# Finishing ebonite?? tips??



## Bman40 (Dec 6, 2007)

I've ordered some ebonite from pipemakers (22mm rods) for some sailor clones,,

can someone tell me how to finish this stuff? 

Barry


----------



## Rudy Vey (Dec 6, 2007)

I just turned last night some hard rubber that I got from Elliot Landes. It turns easy and I sanded as always through 12000 MM and thats it. I think you need nothing over this. This will be my personal pen for the next weeks.


----------



## DCBluesman (Dec 6, 2007)

I suggest a protective finish over the vulcanized rubber due to the fact that different body chemistries may well cause the rubber to wear, leaving the user with a "dirty" hand.  I use lacquer, but I use lacquer for almost everything. [8D]


----------



## wdcav1952 (Dec 6, 2007)

Lou, please elaborate as I just got my first ebonite from Joel.  Do you spray several coats of the lacquer as if you were finishing wood?

Thanks,


----------



## Jim in Oakville (Dec 6, 2007)

> _Originally posted by wdcav1952_
> 
> Lou, please elaborate as I just got my first ebonite from Joel.  Do you spray several coats of the lacquer as if you were finishing wood?
> 
> Thanks,



Sorry for the thread diversion, Joel sells Ebonite?  Can you tell me where I can get some info on that please

Now back to regular schedule programming.....[)]


----------



## ed4copies (Dec 6, 2007)

More intermission - who's Joel???


----------



## wdcav1952 (Dec 6, 2007)

Sigh, ask for information and you get bombarded with questions! 

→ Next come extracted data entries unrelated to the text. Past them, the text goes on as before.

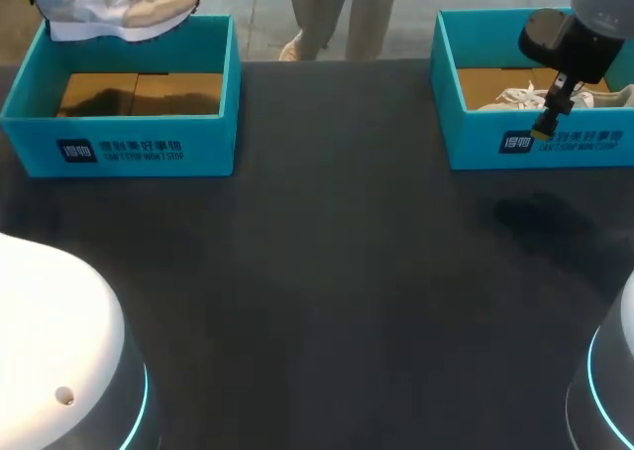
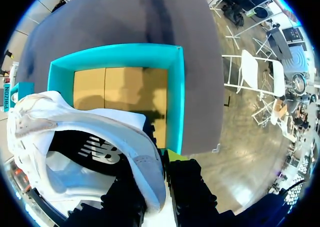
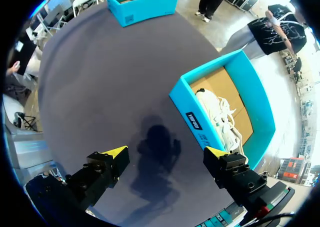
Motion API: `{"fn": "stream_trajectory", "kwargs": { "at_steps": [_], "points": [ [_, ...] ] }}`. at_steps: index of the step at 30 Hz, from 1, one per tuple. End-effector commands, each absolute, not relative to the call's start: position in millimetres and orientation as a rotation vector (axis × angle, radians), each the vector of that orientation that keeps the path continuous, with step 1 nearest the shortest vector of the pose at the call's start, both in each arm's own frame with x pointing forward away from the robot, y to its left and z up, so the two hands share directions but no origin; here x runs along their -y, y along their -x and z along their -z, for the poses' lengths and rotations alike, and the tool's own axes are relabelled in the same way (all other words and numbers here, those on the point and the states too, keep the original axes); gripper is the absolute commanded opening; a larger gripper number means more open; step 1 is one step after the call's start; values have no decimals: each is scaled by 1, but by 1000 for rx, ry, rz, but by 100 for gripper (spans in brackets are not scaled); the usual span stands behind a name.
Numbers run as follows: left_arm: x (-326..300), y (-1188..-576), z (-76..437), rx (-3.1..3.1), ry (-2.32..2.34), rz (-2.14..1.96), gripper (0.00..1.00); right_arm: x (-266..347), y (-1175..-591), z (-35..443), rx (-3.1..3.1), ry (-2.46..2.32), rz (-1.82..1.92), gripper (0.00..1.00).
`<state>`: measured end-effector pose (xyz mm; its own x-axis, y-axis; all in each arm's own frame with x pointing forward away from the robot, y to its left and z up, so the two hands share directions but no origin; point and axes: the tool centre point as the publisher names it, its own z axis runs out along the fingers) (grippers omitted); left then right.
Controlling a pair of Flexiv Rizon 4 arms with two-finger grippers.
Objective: Take the shoe out of the shoebox, open the shoe tongue, remove and reinsert the insole, then place the shoe into the shoebox
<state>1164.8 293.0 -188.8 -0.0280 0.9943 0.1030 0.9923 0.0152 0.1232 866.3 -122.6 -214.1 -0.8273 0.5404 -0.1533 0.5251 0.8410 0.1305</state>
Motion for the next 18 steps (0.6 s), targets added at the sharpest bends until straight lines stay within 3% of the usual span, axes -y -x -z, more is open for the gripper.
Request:
{"fn": "stream_trajectory", "kwargs": {
  "at_steps": [1,18],
  "points": [
    [-293,-1160,188,-2208,-2164,-287,0,123,-866,214,-2836,-827,-124,100],
    [-283,-1122,178,-2317,-2103,-223,0,123,-866,214,-2836,-827,-124,100]
  ]
}}
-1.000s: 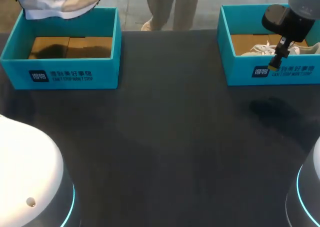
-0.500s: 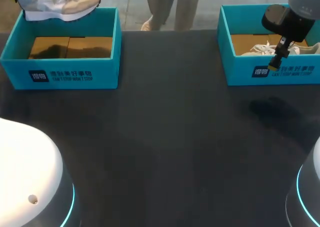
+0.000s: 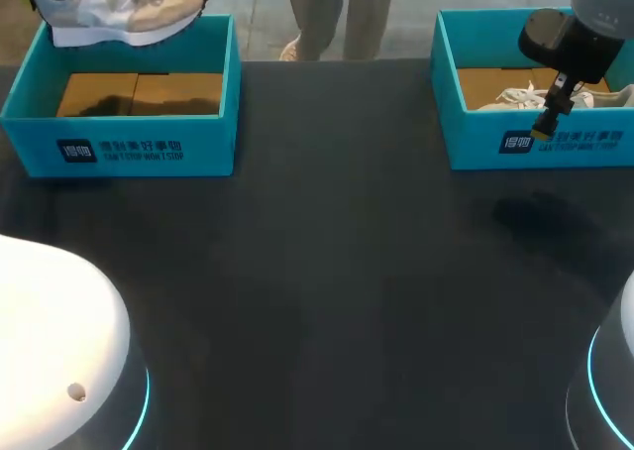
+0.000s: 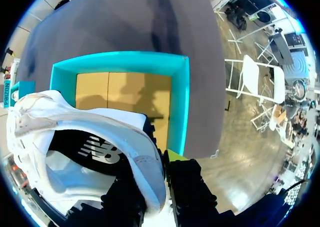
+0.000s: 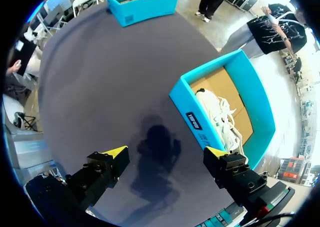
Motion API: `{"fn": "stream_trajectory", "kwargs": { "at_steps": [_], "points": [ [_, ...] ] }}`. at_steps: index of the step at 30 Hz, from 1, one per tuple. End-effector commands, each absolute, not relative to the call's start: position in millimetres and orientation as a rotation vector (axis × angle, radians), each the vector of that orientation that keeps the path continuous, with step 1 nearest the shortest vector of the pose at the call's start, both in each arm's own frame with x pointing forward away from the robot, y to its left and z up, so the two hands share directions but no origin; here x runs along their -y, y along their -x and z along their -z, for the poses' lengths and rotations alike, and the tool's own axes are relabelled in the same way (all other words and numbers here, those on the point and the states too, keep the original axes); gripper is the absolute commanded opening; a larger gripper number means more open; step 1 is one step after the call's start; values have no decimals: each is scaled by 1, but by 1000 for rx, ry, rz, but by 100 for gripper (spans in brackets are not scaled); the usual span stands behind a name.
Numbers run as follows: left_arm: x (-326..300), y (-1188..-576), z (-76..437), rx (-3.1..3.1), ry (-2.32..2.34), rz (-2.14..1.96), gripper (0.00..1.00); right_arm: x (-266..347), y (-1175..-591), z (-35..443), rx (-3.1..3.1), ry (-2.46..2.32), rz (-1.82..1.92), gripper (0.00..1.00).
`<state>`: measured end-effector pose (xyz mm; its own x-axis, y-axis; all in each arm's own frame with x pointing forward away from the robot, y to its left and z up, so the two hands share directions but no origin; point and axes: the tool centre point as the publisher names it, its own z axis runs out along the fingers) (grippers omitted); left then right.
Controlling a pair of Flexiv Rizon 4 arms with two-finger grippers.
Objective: Take the shoe out of the shoebox, open the shoe tongue, remove and reinsert the insole, then place the shoe into the shoebox
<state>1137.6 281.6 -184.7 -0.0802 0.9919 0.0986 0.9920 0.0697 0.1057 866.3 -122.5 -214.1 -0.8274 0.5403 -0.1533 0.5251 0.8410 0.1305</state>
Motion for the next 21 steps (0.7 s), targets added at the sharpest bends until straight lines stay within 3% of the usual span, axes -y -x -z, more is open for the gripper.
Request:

Joel, aka Tuba07 had some ebonite in his big sale a couple of weeks ago and I snagged a few.  The other source that I have seen for ebonite is pipemakers.org.  There is supposed to be a new source out of Germany, but I haven't seen anything from there yet.


----------



## ed4copies (Dec 6, 2007)

I'm working on the German connection, Cav.  They don't go fast.


----------



## DCBluesman (Dec 6, 2007)

William - I just wipe on a couple of coats of lacquer, let it cure, then buff it out.  Of course, the ones where I use urushi are a bit more complex and time consuming.


----------



## wdcav1952 (Dec 6, 2007)

Thanks, Lou, I'll give that a try.


----------



## bosipipes (Feb 19, 2008)

I use ebonite for pipe stems. You could also buff it with cubana wax. Though the lacquer would last longer.


----------



## pipeyeti (Feb 19, 2008)

Kirk long time no see[]. MM thru 12000 then trpoli ,white diamond, and carnuba. Will shine like glass. Like kirk have used it on many pipe stem and also a few pens.


----------



## PenWorks (Feb 25, 2008)

Agreed, no one wants to put a lacquered pipe stem in their mouth  
Cav, enduro will hold up well over black ebonite. I never put a finish on cumberland,
it does not react as harsh as the black when left unfinished.


----------



## bosipipes (Feb 26, 2008)

were does one get enduro at.


----------



## Texatdurango (Feb 26, 2008)

Will CA not adhere to ebonite?  I got one stick from Bruce (everyone knows Bruce right?) and I'd hate to ruin it by applying CA.

Has anyone already tried CA?


----------



## DCBluesman (Feb 26, 2008)

Enduro is available at www.beartoothwoods.com .  CA will adhere to ebonite.


----------